6. Future Directions

The integration of artificial intelligence with 3D printing for automated design optimization and real-time process control. The development of multi-material printing systems for simultaneous deposition of cells, biomaterials, and bioactive molecules. The advancement of in situ bioprinting techniques for direct application in surgical environments. The improvement of vascularization strategies within bioprinted tissues using microfluidics and endothelial cell patterning. The expansion of printable bioinks with tunable mechanical, rheological, and degradation properties. The standardization of mechanical and biological characterization protocols for 3D-printed constructs. The enhancement of high-throughput organ-on-chip platforms for drug screening and toxicity testing. The design of closed-loop manufacturing systems for personalized pharmaceutical dosage forms based on patient-specific data.
Investigation of immunological responses and the long-term biocompatibility of implanted 3D-printed devices. The implementation of regulatory frameworks and quality control measures for clinical-grade bioprinted products. The miniaturization of body-on-a-chip models for comprehensive pharmacokinetic and pharmacodynamic assessments. The commercial scaling of cost-effective and GMP-compliant 3D printing platforms for clinical translation. The development of biodegradable electronic interfaces for integration with 3D-printed tissue scaffolds. The application of 4D printing to enable time-responsive and environmentally adaptive therapeutic systems.

7. Conclusions

This review highlights the critical advancements in biomaterials, mechanical design strategies, and predictive modeling that are driving 3D printing toward translational and clinical applications. Beyond structural support, bioprinted scaffolds have demonstrated significant potential in drug delivery studies, where scaffold drug retention and controlled release properties are essential for achieving therapeutic efficacy and minimizing systemic toxicity. The integration of intelligent biomaterials and programmable scaffold architectures now enables the design of stimuli-responsive platforms that provide spatiotemporal control over drug release, thereby improving localized treatment outcomes and advancing personalized medicine.
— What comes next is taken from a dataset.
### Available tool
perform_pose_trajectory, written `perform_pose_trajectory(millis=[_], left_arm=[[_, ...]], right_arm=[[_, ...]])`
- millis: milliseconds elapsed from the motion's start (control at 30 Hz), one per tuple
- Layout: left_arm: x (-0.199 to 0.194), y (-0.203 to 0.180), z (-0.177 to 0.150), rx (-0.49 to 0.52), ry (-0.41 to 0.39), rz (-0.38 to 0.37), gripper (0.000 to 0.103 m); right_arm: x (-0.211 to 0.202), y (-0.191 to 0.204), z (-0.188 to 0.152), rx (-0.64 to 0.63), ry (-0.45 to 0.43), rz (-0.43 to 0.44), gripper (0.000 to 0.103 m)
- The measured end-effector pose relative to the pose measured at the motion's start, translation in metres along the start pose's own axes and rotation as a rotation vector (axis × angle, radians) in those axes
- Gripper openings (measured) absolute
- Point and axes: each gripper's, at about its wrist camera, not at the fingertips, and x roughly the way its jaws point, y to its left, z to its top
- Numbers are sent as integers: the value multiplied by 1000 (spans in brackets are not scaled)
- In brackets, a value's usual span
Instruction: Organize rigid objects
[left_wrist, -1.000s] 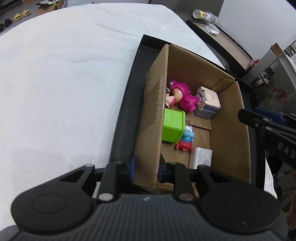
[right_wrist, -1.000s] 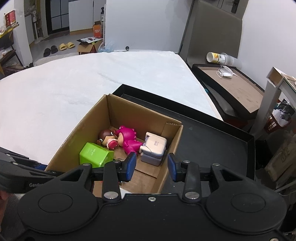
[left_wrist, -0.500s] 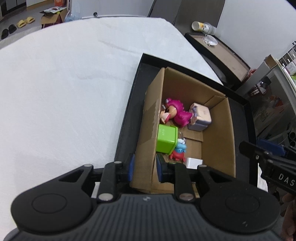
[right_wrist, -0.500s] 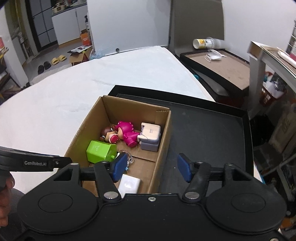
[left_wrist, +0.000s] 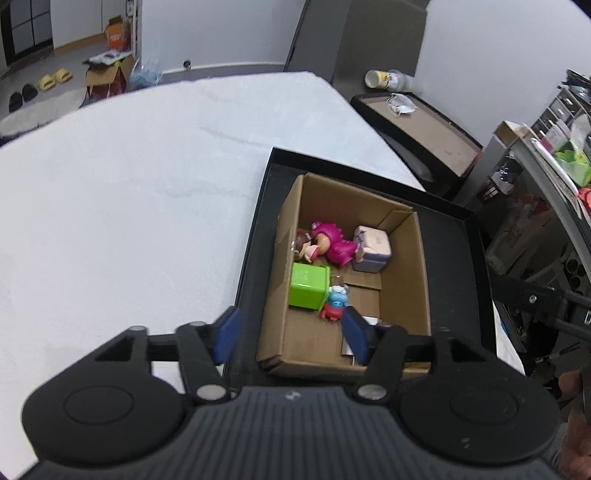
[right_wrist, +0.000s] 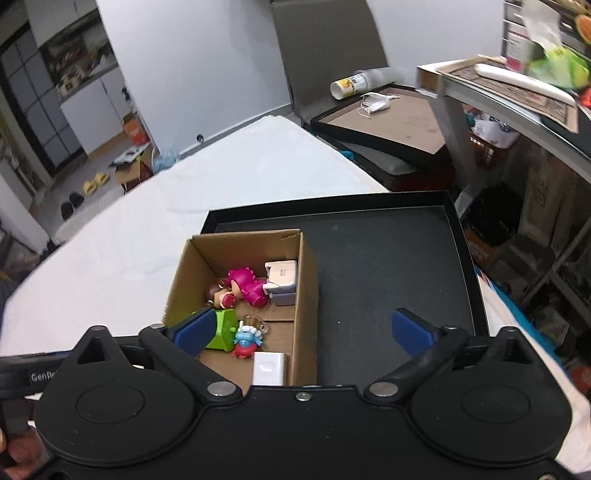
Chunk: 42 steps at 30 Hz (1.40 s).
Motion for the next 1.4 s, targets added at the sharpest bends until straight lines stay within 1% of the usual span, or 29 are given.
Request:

In pharmaceutical applications, 3D printing further allows dose personalization, the development of controlled-release drug formulations, and the fabrication of implantable devices with integrated therapeutic functions. Several critical challenges persist, including the establishment of standardized mechanical and drug release evaluation protocols, scalable production strategies, long-term biocompatibility assessment, and regulatory harmonization. The integration of scaffold mechanics with drug retention and controlled release properties positions 3D printing as a powerful platform bridging biomedical engineering and pharmaceutical sciences. The continued advancement of this field holds significant promise for the progression of regenerative medicine, the enhancement of drug delivery systems, and the realization of personalized healthcare solutions.

Author Contributions

Conceptualization, S.M., J.O. and M.M.; Methodology, T.N.L.P., T.T.T. and T.H.V.; Formal analysis, V.H.P., T.X.N., T.K.N.D., V.H.M.D. and J.C.; Investigation, T.N.L.P., T.T.T., J.C., V.H.M.D. and T.H.V.; Data curation, V.H.M.D., J.C. and V.H.P.; Writing—original draft preparation, T.N.L.P., T.T.T., T.H.V., T.X.N. and T.K.N.D.; Writing—review and editing, S.M., J.O. and M.M.; Visualization, T.X.N., T.K.N.D. and V.H.M.D.; Supervision, S.M. and J.O.; Project administration, S.M., J.O. and J.C.; Funding acquisition, S.M. and J.O. All authors have read and agreed to the published version of the manuscript.

Funding

This work was supported by the National Research Foundation of Korea (NRF) grant funded by the Korea government (MSIT) (No. 2022R1A5A8023404) and the Pukyong National University Industry-university Cooperation Foundation’s 2024 Post-Doc support project. This work was also supported by the Global Joint Research Program funded by the Pukyong National University (202412240001).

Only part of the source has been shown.